**Assignment**
The answer must consist of every line in the records below that contains the string "trace".

[[ Input data, beginning ]]

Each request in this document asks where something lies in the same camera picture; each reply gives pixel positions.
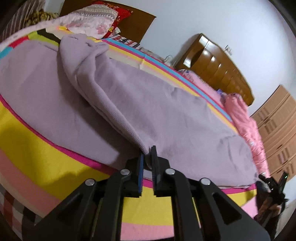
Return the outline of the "glossy carved wooden headboard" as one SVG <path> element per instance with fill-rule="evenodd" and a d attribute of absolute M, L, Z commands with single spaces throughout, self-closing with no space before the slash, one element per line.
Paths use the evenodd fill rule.
<path fill-rule="evenodd" d="M 222 48 L 203 33 L 197 36 L 175 69 L 193 71 L 214 90 L 240 94 L 247 106 L 254 102 L 252 90 L 243 74 Z"/>

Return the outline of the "light brown wooden wardrobe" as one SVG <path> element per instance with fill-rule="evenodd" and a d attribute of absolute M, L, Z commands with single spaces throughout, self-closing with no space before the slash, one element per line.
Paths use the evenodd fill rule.
<path fill-rule="evenodd" d="M 279 85 L 269 99 L 251 116 L 257 123 L 271 176 L 295 176 L 296 105 L 294 98 Z"/>

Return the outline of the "dark brown wooden headboard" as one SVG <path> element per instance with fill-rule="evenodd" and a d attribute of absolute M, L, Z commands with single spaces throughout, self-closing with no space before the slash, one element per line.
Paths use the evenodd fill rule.
<path fill-rule="evenodd" d="M 89 6 L 96 3 L 97 1 L 69 1 L 65 0 L 60 11 L 60 16 L 65 16 L 75 10 L 81 9 L 83 7 Z M 126 6 L 124 4 L 114 3 L 111 1 L 102 1 L 113 6 L 117 6 L 122 9 L 132 11 L 132 14 L 123 19 L 117 26 L 120 29 L 120 33 L 123 37 L 126 37 L 132 41 L 140 43 L 143 39 L 145 33 L 150 27 L 156 16 L 149 14 L 140 9 L 133 8 L 131 6 Z"/>

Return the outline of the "red embroidered pillow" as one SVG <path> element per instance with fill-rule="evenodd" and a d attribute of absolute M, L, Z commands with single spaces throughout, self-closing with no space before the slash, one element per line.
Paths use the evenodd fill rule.
<path fill-rule="evenodd" d="M 129 9 L 123 9 L 119 6 L 115 6 L 114 4 L 110 4 L 104 1 L 92 1 L 92 4 L 102 4 L 117 12 L 117 17 L 115 21 L 113 22 L 108 32 L 104 35 L 103 39 L 119 34 L 120 33 L 120 30 L 118 28 L 119 23 L 133 14 L 133 11 Z"/>

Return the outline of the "pink bed sheet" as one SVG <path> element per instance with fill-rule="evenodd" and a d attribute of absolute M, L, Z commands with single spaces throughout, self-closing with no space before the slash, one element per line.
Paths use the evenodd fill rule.
<path fill-rule="evenodd" d="M 194 84 L 196 87 L 201 89 L 208 96 L 210 96 L 211 99 L 213 99 L 219 106 L 224 108 L 221 95 L 216 90 L 214 90 L 210 85 L 208 85 L 204 80 L 202 80 L 202 78 L 199 75 L 197 75 L 192 70 L 188 70 L 188 69 L 178 70 L 178 73 L 180 73 L 180 75 L 182 75 L 184 78 L 189 80 L 192 84 Z"/>

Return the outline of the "pink floral quilt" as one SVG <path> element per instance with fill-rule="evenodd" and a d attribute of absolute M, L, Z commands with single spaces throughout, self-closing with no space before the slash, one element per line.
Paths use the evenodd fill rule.
<path fill-rule="evenodd" d="M 117 12 L 115 10 L 102 4 L 92 4 L 75 10 L 65 16 L 58 16 L 56 19 L 40 22 L 36 25 L 24 28 L 35 31 L 47 27 L 63 26 L 71 32 L 82 33 L 95 37 L 96 39 L 101 39 L 108 32 L 116 17 Z"/>

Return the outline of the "white wall socket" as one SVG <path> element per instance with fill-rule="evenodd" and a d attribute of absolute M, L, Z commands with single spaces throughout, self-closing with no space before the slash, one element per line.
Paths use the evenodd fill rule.
<path fill-rule="evenodd" d="M 229 45 L 227 45 L 225 48 L 224 48 L 224 52 L 226 52 L 228 55 L 232 55 L 232 49 L 230 48 Z"/>

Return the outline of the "pink padded jacket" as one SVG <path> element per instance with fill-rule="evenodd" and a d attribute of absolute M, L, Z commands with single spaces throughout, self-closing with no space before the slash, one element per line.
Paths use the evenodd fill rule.
<path fill-rule="evenodd" d="M 234 126 L 250 147 L 257 172 L 269 178 L 270 171 L 264 145 L 256 121 L 249 116 L 248 105 L 237 93 L 224 94 L 223 101 L 224 108 L 233 120 Z"/>

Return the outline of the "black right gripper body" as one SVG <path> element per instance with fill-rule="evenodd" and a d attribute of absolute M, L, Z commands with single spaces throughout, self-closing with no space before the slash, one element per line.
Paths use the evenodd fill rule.
<path fill-rule="evenodd" d="M 265 228 L 270 239 L 274 240 L 280 214 L 284 211 L 285 204 L 288 202 L 283 193 L 288 173 L 283 172 L 279 181 L 276 181 L 273 177 L 266 177 L 264 173 L 258 177 L 259 180 L 255 183 L 258 213 L 254 220 Z"/>

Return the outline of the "brown yellow patterned blanket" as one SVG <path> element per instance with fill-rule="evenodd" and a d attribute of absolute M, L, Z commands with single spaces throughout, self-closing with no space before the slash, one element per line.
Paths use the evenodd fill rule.
<path fill-rule="evenodd" d="M 47 12 L 41 9 L 33 12 L 25 19 L 25 27 L 36 25 L 40 22 L 53 20 L 58 18 L 58 16 L 58 13 Z"/>

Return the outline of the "red plaid bed sheet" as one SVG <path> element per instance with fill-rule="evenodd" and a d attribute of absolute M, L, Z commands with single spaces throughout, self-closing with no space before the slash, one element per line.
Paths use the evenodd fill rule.
<path fill-rule="evenodd" d="M 130 40 L 126 37 L 123 37 L 119 34 L 115 35 L 115 36 L 112 36 L 110 37 L 112 40 L 115 40 L 115 41 L 118 41 L 118 42 L 121 42 L 129 47 L 132 47 L 132 48 L 135 48 L 135 49 L 139 49 L 140 48 L 140 43 L 138 42 L 135 42 L 133 40 Z"/>

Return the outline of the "lilac fleece pants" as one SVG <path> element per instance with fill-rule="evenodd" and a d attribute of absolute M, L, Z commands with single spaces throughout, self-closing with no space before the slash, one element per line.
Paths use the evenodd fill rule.
<path fill-rule="evenodd" d="M 252 185 L 245 140 L 205 99 L 107 56 L 85 35 L 60 44 L 26 40 L 1 58 L 1 96 L 30 127 L 66 149 L 114 168 L 156 147 L 186 177 L 222 187 Z"/>

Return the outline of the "floral pleated curtain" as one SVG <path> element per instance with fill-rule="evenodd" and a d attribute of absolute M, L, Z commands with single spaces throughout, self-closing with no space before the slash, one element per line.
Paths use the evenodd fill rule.
<path fill-rule="evenodd" d="M 24 28 L 26 18 L 44 4 L 45 0 L 1 1 L 1 42 Z"/>

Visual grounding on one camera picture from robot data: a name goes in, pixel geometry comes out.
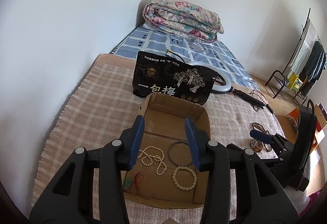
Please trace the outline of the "folded floral quilt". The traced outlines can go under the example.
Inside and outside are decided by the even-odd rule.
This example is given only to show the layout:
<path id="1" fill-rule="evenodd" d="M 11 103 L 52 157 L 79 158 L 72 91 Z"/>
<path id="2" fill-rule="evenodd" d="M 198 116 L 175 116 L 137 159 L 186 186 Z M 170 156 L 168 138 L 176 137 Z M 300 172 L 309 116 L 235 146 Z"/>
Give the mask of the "folded floral quilt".
<path id="1" fill-rule="evenodd" d="M 224 34 L 217 13 L 186 1 L 152 0 L 143 9 L 145 23 L 164 33 L 215 42 Z"/>

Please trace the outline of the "dark hanging clothes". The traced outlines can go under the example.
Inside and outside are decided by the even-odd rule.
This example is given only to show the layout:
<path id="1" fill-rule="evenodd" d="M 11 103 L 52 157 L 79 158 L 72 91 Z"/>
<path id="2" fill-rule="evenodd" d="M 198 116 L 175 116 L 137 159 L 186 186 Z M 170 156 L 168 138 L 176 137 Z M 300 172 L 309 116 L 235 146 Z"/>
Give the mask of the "dark hanging clothes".
<path id="1" fill-rule="evenodd" d="M 313 50 L 300 73 L 299 79 L 302 85 L 299 89 L 301 95 L 306 97 L 313 88 L 316 81 L 320 79 L 323 70 L 326 67 L 326 52 L 323 45 L 318 40 L 313 46 Z"/>

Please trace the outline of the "blue checked bed sheet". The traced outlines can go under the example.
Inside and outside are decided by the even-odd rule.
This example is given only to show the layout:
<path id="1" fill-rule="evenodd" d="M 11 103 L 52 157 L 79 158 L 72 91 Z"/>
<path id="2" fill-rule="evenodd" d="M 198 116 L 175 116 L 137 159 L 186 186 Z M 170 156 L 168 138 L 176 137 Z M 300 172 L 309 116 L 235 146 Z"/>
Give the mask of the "blue checked bed sheet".
<path id="1" fill-rule="evenodd" d="M 221 41 L 196 41 L 163 33 L 142 24 L 129 33 L 110 53 L 135 60 L 138 51 L 164 55 L 167 50 L 172 51 L 176 59 L 181 57 L 186 62 L 203 62 L 220 69 L 233 84 L 259 90 L 257 83 L 240 61 Z"/>

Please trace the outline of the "black clothes rack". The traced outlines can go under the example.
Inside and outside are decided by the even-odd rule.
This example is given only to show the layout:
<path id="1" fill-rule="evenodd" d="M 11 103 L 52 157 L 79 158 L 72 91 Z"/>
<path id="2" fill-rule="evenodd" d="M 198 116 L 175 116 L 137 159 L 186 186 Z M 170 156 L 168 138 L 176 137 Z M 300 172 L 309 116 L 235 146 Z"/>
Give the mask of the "black clothes rack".
<path id="1" fill-rule="evenodd" d="M 302 105 L 307 101 L 307 97 L 300 92 L 304 83 L 300 80 L 300 74 L 318 40 L 318 33 L 310 20 L 310 13 L 311 11 L 308 11 L 299 41 L 287 65 L 282 71 L 275 70 L 264 85 L 273 99 L 281 98 L 295 105 Z"/>

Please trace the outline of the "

[[ Input data, end ]]

**Answer for the task**
Please trace the outline of the "folded floral quilt". The traced outlines can go under the example.
Please trace the outline of the "dark hanging clothes". The traced outlines can go under the example.
Please trace the outline of the "blue checked bed sheet". The traced outlines can go under the example.
Please trace the outline of the "black clothes rack". The traced outlines can go under the example.
Please trace the outline of the "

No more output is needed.